Quando l’imputato diventa colpevole senza un processo, quando il ruolo di difensore viene definito infame, quando l’esercizio del diritto di difesa è considerato un’arrampicata sui muri: così muore la coscienza civile e germoglia il germe che infetta ogni stato di diritto, il qualunquismo.
Con questi termini offensivi il giornalista Massimo Gramellini, sulle pagine de La Stampa, ha descritto una delicata vicenda processuale. Testualmente: “L’avvocato difensore dei colpevoli è mestiere infame che costringe a qualsiasi genere di arrampicata sui muri ospitali della legislazione italiana, ma stavolta l’impresa risulta particolarmente improba”.
Inutile ricordare al giornalista che la nostra Costituzione repubblicana si fonda sullo stato di diritto, e soprattutto sul diritto alla difesa.
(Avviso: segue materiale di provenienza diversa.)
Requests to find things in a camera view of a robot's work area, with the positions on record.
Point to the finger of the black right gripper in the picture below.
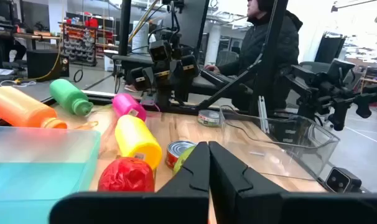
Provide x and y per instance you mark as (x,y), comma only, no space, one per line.
(145,79)
(185,68)

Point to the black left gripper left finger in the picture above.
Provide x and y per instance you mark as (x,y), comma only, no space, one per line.
(176,205)

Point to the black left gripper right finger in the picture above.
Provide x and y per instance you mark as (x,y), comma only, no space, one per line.
(238,205)

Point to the pink plastic bottle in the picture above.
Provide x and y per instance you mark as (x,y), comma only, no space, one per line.
(126,104)

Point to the green pear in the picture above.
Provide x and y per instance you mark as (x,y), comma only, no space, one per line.
(183,161)

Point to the yellow plastic bottle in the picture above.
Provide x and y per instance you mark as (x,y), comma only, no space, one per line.
(135,137)

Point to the red apple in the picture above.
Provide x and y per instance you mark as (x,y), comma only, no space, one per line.
(126,174)

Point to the green plastic bottle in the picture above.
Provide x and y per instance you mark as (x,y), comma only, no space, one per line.
(67,95)

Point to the orange plastic bottle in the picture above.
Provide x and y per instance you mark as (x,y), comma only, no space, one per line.
(14,107)

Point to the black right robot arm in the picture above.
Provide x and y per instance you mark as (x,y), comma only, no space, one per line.
(173,18)

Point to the person's hand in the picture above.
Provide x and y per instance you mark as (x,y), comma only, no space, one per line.
(211,68)

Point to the black monitor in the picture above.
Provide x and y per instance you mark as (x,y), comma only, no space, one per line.
(191,21)

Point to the black keyboard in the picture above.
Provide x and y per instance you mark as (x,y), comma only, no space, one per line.
(215,78)

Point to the grey office chair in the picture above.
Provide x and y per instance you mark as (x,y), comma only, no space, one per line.
(227,58)

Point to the tin can with white label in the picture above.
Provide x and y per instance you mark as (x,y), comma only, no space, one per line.
(208,118)

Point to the tin can with red label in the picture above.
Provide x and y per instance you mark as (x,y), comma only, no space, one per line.
(176,149)

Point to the person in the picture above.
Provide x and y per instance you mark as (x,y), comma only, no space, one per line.
(254,43)

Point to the parts bin rack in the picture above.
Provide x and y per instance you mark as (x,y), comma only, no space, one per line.
(78,43)

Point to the clear plastic bin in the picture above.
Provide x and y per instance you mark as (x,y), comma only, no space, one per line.
(300,140)

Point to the black speaker box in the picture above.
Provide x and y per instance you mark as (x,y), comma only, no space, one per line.
(42,63)

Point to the teal translucent tray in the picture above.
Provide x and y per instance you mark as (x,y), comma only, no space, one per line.
(36,174)

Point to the light purple bracket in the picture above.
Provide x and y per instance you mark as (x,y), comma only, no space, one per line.
(149,104)

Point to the black depth camera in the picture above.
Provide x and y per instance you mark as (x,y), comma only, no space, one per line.
(342,180)
Inutile anche sottolineare che ogni cittadino è imputato, prima di essere condannato come colpevole. Inutile evidenziare, infine, che un paese può considerarsi civile solo quando assicura ai colpevoli (resi tali dalla condanna di un giudice, non da un articolo maldestro) una pena equa, non un giudizio sommario con ghigliottina a mezzo stampa.
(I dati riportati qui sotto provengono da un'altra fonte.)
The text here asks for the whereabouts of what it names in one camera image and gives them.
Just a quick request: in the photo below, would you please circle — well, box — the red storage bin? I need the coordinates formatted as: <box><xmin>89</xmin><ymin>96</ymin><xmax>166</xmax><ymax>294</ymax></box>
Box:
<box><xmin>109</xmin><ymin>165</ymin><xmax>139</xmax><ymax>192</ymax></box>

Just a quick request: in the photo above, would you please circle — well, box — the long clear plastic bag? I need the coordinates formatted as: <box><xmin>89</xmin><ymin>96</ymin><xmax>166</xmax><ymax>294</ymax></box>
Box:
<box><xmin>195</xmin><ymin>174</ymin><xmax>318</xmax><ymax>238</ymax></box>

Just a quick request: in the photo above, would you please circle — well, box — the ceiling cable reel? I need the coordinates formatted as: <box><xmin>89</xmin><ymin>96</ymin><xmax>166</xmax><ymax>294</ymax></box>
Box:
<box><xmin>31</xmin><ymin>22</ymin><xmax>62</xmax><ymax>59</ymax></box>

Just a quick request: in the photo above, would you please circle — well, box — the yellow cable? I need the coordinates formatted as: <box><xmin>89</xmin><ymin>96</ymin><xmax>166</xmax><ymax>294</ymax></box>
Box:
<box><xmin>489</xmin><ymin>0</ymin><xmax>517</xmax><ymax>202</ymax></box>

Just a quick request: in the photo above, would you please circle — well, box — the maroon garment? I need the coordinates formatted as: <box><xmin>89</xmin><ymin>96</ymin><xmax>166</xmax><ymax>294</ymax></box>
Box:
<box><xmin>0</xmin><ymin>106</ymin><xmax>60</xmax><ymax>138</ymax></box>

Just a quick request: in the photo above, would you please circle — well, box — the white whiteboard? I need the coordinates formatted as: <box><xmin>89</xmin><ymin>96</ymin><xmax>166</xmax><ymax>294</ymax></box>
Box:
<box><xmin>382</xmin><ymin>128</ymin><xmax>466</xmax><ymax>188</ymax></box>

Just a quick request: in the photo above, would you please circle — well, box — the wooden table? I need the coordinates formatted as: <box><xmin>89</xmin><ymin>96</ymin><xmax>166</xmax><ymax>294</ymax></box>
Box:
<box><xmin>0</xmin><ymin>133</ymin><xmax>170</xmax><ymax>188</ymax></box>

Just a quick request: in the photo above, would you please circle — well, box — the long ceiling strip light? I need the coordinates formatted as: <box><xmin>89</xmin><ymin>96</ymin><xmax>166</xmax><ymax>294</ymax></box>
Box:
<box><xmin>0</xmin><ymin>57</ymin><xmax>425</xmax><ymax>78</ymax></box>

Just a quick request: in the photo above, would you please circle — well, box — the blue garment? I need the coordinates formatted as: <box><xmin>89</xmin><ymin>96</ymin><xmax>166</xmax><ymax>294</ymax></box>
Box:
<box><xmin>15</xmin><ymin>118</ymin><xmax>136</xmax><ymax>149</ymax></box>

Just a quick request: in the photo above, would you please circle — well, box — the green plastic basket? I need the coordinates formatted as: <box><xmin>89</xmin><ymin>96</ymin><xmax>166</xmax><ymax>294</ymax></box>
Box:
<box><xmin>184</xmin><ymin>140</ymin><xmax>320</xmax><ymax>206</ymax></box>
Ogni avvocato, leggendo queste parole, si senta personalmente insultato dal qualunquismo di chi scrive.
Allo stesso tempo, però, ogni avvocato si fortifichi e raddoppi il proprio sforzo professionale, perché se ancora in Italia qualcuno si permette parole del genere, significa che lo stato di diritto non è un concetto assodato, ma un bene ancora da difendere e su cui noi per primi dobbiamo vigilare.